Hispanic teens continue to have the highest birth rate. In 2008, however, the rate declined to 56.9 from a rate of 61.9 in 2007. African American teens had the second highest birth rate at 39.9, followed by Native American, 27.1; White, 13.1, and Asian/Pacific Islander, 9.6. Teens who reported multiple races had a birth rate of 29.0 in 2008.

According to 2005 research done by the non-profit Child Trends group, one quarter of Hispanics will give birth before age 20. Contraceptive use among Hispanics is relatively low and there is a tendency among Hispanic teens to hold less negative views of teen pregnancy than teens in the overall population.
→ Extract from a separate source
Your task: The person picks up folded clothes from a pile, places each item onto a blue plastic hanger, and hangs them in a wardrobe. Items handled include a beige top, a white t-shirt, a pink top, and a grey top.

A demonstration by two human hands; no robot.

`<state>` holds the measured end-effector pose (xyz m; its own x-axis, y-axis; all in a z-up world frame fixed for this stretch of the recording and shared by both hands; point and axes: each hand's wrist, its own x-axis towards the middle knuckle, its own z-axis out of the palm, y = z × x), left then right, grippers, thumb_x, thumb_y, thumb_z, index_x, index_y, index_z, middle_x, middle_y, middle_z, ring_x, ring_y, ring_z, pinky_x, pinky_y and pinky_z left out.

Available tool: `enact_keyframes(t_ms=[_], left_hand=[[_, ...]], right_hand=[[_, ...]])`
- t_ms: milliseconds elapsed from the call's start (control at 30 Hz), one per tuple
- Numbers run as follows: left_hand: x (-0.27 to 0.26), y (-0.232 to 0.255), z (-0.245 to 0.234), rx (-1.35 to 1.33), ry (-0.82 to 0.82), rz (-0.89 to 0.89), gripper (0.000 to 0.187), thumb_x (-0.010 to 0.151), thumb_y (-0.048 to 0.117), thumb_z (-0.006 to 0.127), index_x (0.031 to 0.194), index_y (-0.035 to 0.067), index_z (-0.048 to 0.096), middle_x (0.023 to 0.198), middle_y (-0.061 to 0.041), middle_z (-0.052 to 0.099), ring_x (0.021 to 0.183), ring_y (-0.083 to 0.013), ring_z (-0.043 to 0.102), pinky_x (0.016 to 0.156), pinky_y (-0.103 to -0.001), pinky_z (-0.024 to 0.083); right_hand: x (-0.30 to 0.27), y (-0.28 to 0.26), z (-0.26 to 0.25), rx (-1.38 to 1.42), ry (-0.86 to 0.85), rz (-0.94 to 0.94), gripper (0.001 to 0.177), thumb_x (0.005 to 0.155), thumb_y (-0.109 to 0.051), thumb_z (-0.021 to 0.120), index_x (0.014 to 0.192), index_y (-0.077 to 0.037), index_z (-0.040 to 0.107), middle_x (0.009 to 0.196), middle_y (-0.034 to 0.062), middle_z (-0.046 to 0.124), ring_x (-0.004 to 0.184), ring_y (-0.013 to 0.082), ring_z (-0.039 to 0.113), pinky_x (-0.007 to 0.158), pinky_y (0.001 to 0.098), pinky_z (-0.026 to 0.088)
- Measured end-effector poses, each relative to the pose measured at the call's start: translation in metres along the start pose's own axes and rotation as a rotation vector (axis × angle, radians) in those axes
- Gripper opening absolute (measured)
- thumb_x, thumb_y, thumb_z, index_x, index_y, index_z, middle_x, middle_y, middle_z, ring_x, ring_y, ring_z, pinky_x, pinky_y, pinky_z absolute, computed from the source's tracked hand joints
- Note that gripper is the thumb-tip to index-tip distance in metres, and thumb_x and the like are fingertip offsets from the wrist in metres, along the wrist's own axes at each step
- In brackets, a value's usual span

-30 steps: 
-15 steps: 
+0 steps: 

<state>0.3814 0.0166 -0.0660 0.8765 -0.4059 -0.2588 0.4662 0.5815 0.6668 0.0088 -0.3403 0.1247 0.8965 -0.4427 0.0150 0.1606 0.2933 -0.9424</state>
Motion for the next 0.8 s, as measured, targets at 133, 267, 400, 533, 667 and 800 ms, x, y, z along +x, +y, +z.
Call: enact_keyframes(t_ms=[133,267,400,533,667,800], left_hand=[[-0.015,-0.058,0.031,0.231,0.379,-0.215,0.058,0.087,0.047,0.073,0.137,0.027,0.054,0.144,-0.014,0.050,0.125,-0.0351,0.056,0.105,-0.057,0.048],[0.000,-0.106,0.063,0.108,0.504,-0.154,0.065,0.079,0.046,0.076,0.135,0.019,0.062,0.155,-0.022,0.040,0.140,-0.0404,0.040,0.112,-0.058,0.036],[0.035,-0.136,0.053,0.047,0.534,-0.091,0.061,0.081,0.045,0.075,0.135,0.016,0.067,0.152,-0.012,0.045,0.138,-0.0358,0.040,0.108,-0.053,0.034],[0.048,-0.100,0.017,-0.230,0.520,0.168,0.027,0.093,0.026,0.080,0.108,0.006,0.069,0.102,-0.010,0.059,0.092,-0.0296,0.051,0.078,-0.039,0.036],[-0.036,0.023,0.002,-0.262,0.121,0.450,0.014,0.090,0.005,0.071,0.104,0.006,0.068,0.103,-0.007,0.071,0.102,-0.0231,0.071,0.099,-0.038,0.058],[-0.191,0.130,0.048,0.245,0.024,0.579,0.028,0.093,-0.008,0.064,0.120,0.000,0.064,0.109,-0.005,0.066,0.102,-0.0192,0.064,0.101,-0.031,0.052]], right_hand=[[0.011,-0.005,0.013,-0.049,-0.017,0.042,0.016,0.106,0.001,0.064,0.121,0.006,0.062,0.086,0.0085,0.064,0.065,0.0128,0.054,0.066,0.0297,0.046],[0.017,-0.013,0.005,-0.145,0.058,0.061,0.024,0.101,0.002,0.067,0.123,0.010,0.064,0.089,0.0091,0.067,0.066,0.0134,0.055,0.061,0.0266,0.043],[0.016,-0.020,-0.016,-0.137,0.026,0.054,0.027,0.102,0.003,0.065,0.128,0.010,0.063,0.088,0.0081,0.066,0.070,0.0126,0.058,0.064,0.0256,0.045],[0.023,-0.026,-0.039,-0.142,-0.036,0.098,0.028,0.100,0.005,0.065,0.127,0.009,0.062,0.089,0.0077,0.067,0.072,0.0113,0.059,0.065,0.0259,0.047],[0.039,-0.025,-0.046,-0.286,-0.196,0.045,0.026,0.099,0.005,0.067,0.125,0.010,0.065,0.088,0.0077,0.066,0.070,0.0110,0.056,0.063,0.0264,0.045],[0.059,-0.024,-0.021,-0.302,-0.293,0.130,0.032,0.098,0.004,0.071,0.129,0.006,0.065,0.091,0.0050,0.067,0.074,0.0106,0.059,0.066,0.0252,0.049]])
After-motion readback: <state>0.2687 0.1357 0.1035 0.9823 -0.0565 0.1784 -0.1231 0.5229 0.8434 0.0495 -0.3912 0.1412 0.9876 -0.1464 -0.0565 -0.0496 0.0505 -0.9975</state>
Izabelle Ponce of the Yolo County Resource Center believes a possible reason for Hispanics’ high rate is that the subject of sex is not often talked about between parents and their children in Hispanic culture.

Ponce, who helps run a teen pregnancy prevention campaign – the Woodland Coalition for Youth in Woodland, said the program has helped open the dialogue between parents and teens.

Students in the Coalition created a 20-minute documentary called “Open Your Eyes” about teen pregnancy, which debuted last year in Sacramento. The students give various presentations in which they show the film.

Mitzi Inouye, a Cal-Safe education program consultant at the California Department of Education, said the program aims to prevent secondary pregnancies.

“If a student has been pregnant before, we try to help these girls stay in school,” Inouye said. “We don’t want these students to have to be responsible for another human being. They’re forced to grow up fast and have to give up some things normal teenagers do.”